Segment Start: Available data
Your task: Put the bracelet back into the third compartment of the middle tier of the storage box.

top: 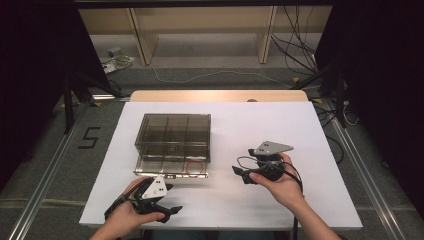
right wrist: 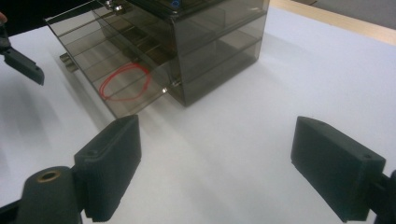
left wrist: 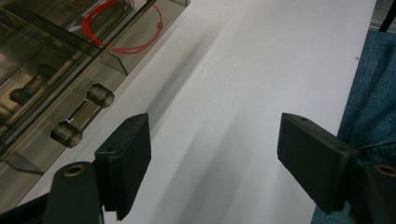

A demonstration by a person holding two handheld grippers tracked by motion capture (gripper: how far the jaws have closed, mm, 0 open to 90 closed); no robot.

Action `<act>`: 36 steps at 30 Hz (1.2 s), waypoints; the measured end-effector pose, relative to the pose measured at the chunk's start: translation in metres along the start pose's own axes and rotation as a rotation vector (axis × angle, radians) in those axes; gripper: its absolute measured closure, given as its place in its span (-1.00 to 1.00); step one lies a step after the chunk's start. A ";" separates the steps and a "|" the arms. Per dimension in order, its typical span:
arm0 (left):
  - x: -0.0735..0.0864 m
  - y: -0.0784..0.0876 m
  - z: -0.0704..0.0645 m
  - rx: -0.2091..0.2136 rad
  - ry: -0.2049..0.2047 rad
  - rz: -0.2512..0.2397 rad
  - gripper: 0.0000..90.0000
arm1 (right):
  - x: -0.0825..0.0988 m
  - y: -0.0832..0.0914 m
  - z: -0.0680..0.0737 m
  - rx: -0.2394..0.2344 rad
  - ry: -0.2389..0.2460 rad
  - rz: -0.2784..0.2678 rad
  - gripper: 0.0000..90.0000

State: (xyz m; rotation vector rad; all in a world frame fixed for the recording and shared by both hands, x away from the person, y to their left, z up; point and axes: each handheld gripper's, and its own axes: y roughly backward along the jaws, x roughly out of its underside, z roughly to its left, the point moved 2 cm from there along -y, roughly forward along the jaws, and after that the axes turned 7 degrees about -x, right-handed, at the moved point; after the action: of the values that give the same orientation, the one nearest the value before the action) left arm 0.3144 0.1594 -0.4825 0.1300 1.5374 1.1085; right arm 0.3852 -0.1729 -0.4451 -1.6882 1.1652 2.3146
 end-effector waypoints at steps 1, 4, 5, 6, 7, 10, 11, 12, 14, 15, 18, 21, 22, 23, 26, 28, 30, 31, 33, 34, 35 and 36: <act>0.000 0.000 0.000 -0.002 0.002 -0.001 -0.44 | 0.003 0.003 -0.001 -0.003 -0.003 -0.005 -0.63; -0.001 0.001 0.000 -0.003 0.012 -0.007 -0.48 | 0.011 0.010 -0.003 -0.003 -0.003 0.000 -0.63; -0.001 0.001 0.000 -0.003 0.018 -0.010 -0.50 | 0.014 0.012 -0.003 -0.001 -0.003 -0.001 -0.63; -0.001 0.001 0.001 -0.006 0.020 -0.014 -0.52 | 0.016 0.014 -0.002 -0.005 -0.006 0.001 -0.63; -0.001 0.002 0.001 -0.006 0.027 -0.016 -0.54 | 0.019 0.015 -0.002 -0.007 -0.004 0.004 -0.63; -0.001 0.002 0.002 -0.015 0.042 -0.021 -0.63 | 0.024 0.020 -0.001 -0.013 -0.015 0.003 -0.63; -0.001 0.002 0.003 -0.019 0.045 -0.024 -0.63 | 0.026 0.021 -0.002 -0.016 -0.014 0.003 -0.63; -0.001 0.003 0.003 -0.022 0.048 -0.026 -0.63 | 0.028 0.023 -0.001 -0.018 -0.018 -0.004 -0.63; -0.001 0.003 0.004 -0.024 0.058 -0.032 -0.63 | 0.032 0.027 -0.001 -0.020 -0.026 -0.003 -0.63; -0.001 0.004 0.005 -0.025 0.065 -0.034 -0.63 | 0.034 0.028 -0.002 -0.020 -0.027 -0.006 -0.64; -0.001 0.004 0.005 -0.029 0.072 -0.036 -0.63 | 0.040 0.034 -0.002 -0.012 -0.030 -0.007 -0.63; -0.001 0.004 0.006 -0.038 0.079 -0.041 -0.62 | 0.044 0.039 -0.003 -0.003 -0.034 -0.006 -0.64; -0.001 0.004 0.006 -0.039 0.078 -0.040 -0.61 | 0.045 0.040 -0.004 -0.001 -0.038 -0.009 -0.63; 0.000 0.004 0.006 -0.039 0.079 -0.040 -0.60 | 0.046 0.042 -0.004 0.004 -0.042 -0.009 -0.63; 0.000 0.004 0.007 -0.042 0.082 -0.040 -0.60 | 0.050 0.045 -0.006 0.010 -0.048 -0.005 -0.64; 0.000 0.004 0.008 -0.050 0.087 -0.048 -0.60 | 0.052 0.046 -0.005 0.017 -0.051 -0.002 -0.63; 0.001 0.005 0.009 -0.053 0.088 -0.049 -0.59 | 0.053 0.046 -0.005 0.019 -0.050 -0.002 -0.64; 0.001 0.005 0.009 -0.052 0.091 -0.052 -0.59 | 0.053 0.047 -0.005 0.019 -0.051 -0.003 -0.63; 0.002 0.005 0.010 -0.052 0.089 -0.051 -0.58 | 0.053 0.047 -0.005 0.027 -0.053 -0.005 -0.64; 0.002 0.005 0.011 -0.052 0.091 -0.052 -0.58 | 0.053 0.047 -0.006 0.030 -0.055 -0.008 -0.63; 0.002 0.006 0.011 -0.054 0.093 -0.054 -0.58 | 0.053 0.047 -0.006 0.032 -0.057 -0.009 -0.64; 0.002 0.006 0.011 -0.057 0.093 -0.056 -0.58 | 0.053 0.046 -0.006 0.034 -0.062 -0.012 -0.63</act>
State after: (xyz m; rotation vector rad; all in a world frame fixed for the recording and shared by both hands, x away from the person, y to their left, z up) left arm 0.3204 0.1703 -0.4783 -0.0040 1.5809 1.1259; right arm 0.3482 -0.2294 -0.4649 -1.5955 1.1733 2.3088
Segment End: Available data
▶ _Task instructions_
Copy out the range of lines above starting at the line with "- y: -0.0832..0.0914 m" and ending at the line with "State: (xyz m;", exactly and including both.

▶ _Exercise result_
  - y: -0.0832..0.0914 m
  - z: -0.0680..0.0737 m
  - rx: -0.2394..0.2344 rad
  - ry: -0.2389..0.2460 rad
  - rz: -0.2784..0.2678 rad
  - gripper: 0.0000..90.0000

State: (xyz m; rotation vector rad; all in a world frame fixed for the recording and shared by both hands, x away from the person, y to their left, z up; point and axes: each handheld gripper's, and its own axes: y roughly backward along the jaws, x roughly out of its underside, z roughly to its left, the point moved 2 cm from there along -y, roughly forward along the jaws, and after that the axes turned 7 degrees about -x, right-handed, at the moved point; after the action: of the values that give the same orientation, the one nearest the value before the action) left arm 0.3144 0.1594 -0.4825 0.1300 1.5374 1.1085; right arm 0.3852 -0.1729 -0.4451 -1.6882 1.1652 2.3146

What this exercise asked for has been supplied.